Start of Source data
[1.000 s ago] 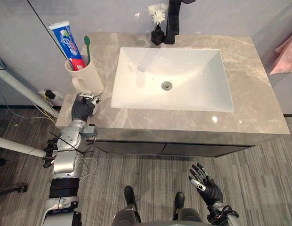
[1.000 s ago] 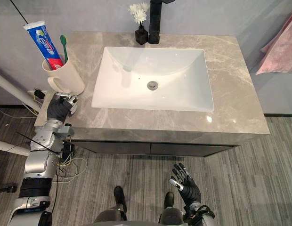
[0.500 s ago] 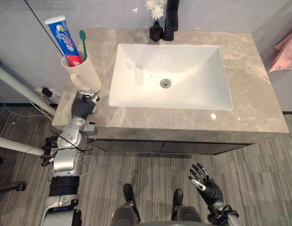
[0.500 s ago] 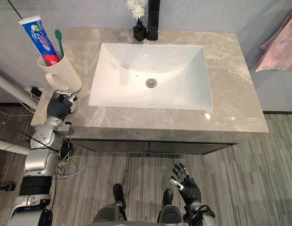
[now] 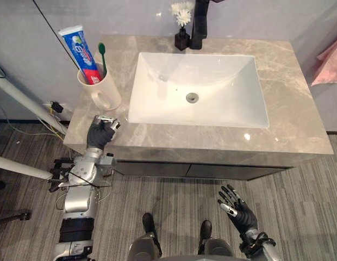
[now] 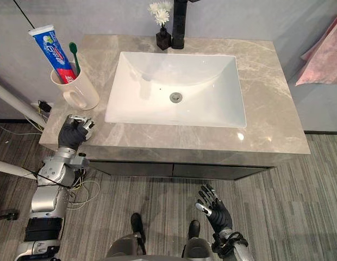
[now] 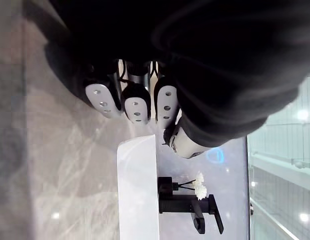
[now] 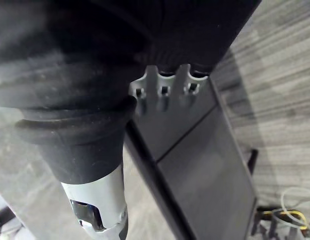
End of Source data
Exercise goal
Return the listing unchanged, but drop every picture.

Result of this exercise
[1.000 s ago] 
[1.000 s ago] 
[0.500 s ago] 
[0.500 s ago] 
[now] 
[now] 
[now] 
[now] 

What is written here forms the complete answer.